Para empezar por lo más fácil, una definición general, digamos que el punto de vista del nivel de realidad es la relación que existe entre el nivel o plano de realidad en que se sitúa el narrador para narrar la novela y el nivel o plano de realidad en que transcurre lo narrado. En este caso, también, como en el espacio y el tiempo, los planos del narrador y de lo narrado pueden coincidir o ser diferentes, y esa relación determinará ficciones distintas.
Adivino su primera objeción. «Si, en lo relativo al espacio, es fácil determinar las tres únicas posibilidades de este punto de vista —narrador dentro de lo narrado, fuera de él o incierto—, y lo mismo respecto al tiempo —dado los marcos convencionales de toda cronología: presente, pasado o futuro— ¿no nos enfrentamos a un infinito inabarcable en lo que concierne a la realidad?» Sin duda. Desde un punto de vista teórico, la realidad puede dividirse y subdividirse en una multitud inconmensurable de planos, y, por lo mismo, dar lugar en la realidad novelesca a infinitos puntos de vista. Pero, querido amigo, no se deje usted abrumar por esa vertiginosa hipótesis. Afortunadamente, cuando pasamos de la teoría a la práctica (he aquí dos planos de realidad bien diferenciados) comprobamos que, en verdad, la ficción se mueve sólo dentro de un número limitado de niveles de realidad, y que, por lo tanto, sin pretender agotarlos todos, podemos llegar a reconocer los casos más frecuentes de este punto de vista (a mí tampoco me gusta esta fórmula, pero no he encontrado una mejor) de nivel de realidad.
Quizás los planos más claramente autónomos y adversarios que puedan darse sean los de un mundo «real» y un mundo «fantástico». (Uso las comillas para subrayar lo relativo de estos conceptos, sin los cuales, sin embargo, no llegaríamos a entendernos y, acaso, ni siquiera a poder usar el lenguaje.) Estoy seguro de que, aunque no le guste mucho (a mí tampoco), aceptará que llamemos real o realista (como
opuesto a fantástico) a toda persona, cosa o suceso reconocible y verificable por nuestra propia experiencia del mundo y fantástico a lo que no lo es. La noción de fantástico comprende, pues, multitud de
escalones diferentes: lo mágico, lo milagroso, lo legendario, lo mítico, etcétera.

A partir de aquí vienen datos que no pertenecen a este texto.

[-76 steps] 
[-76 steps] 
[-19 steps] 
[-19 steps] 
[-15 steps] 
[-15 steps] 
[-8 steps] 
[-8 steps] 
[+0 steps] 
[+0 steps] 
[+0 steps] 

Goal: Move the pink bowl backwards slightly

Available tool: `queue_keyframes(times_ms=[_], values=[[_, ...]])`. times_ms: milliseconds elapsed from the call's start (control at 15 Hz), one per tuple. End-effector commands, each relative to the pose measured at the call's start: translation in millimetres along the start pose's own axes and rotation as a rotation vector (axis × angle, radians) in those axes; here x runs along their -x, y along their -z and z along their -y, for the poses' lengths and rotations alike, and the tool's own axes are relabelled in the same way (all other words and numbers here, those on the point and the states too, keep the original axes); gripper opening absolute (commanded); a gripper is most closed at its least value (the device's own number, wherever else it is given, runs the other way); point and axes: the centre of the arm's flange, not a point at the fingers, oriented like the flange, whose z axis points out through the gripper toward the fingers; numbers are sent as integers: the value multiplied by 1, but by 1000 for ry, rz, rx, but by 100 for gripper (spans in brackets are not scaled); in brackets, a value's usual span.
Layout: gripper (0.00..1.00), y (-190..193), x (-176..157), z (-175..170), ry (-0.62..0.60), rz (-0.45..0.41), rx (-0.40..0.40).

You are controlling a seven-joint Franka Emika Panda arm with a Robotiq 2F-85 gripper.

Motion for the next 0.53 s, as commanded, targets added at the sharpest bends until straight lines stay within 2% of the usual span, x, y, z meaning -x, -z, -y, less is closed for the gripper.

Provisionalmente de acuerdo sobre este asunto, le diré que ésta es una de las relaciones de planos contradictorios o idénticos que puede darse en una novela entre el narrador y lo narrado. Y, para que ello se vea más claro, vayamos a un ejemplo concreto, valiéndonos otra vez de la brevísima obra maestra de Augusto Monterroso, «El dinosaurio»:
«Cuando despertó, el dinosaurio todavía estaba allí.»
¿Cuál es el punto de vista de nivel de realidad en este relato? Estará de acuerdo conmigo en que lo narrado se sitúa en un plano fantástico, pues en el mundo real, que usted y yo conocemos a través de nuestra experiencia, es improbable que los animales prehistóricos que se nos aparecen en el sueño —en las pesadillas— pasen a la realidad objetiva y nos los encontremos corporizados al pie de nuestra cama al abrir los ojos. Es evidente, pues, que el nivel de realidad de lo narrado es lo imaginario o fantástico. ¿Es también ése el plano en el que está situado el narrador (omnisciente e impersonal) que nos lo narra? Me atrevo a decir que no, que este narrador se ha situado más bien en un plano real o realista, es decir, opuesto y contradictorio en esencia al de aquello que narra. ¿Cómo lo sé? Por una brevísima pero inequívoca indicación, un santo y seña al lector, diríamos, que nos hace el parco narrador al contarnos esta apretada historia: el adverbio todavía. No es sólo una circunstancia temporal objetiva la que encierra esa palabra, indicándonos el milagro (el paso del dinosaurio de la irrealidad soñada a la realidad objetiva). Es, también, una llamada de atención, una manifestación de sorpresa o maravillamiento ante el extraordinario suceso. Ese todavía lleva unos invisibles signos de admiración a sus flancos y está implícitamente urgiéndonos a sorprendernos con el prodigioso acontecimiento. («Fíjense ustedes la notable ocurrencia: el dinosaurio está todavía allí, cuando es obvio que no debería estarlo, pues en la realidad real no ocurren estas cosas, ellas sólo son posibles en la realidad fantástica.») Así, ese narrador está narrando desde una realidad objetiva; si no, no nos induciría mediante la sabia utilización de un adverbio anfibológico a tomar conciencia de la transición del dinosaurio del sueño a la vida, de lo imaginario a lo tangible.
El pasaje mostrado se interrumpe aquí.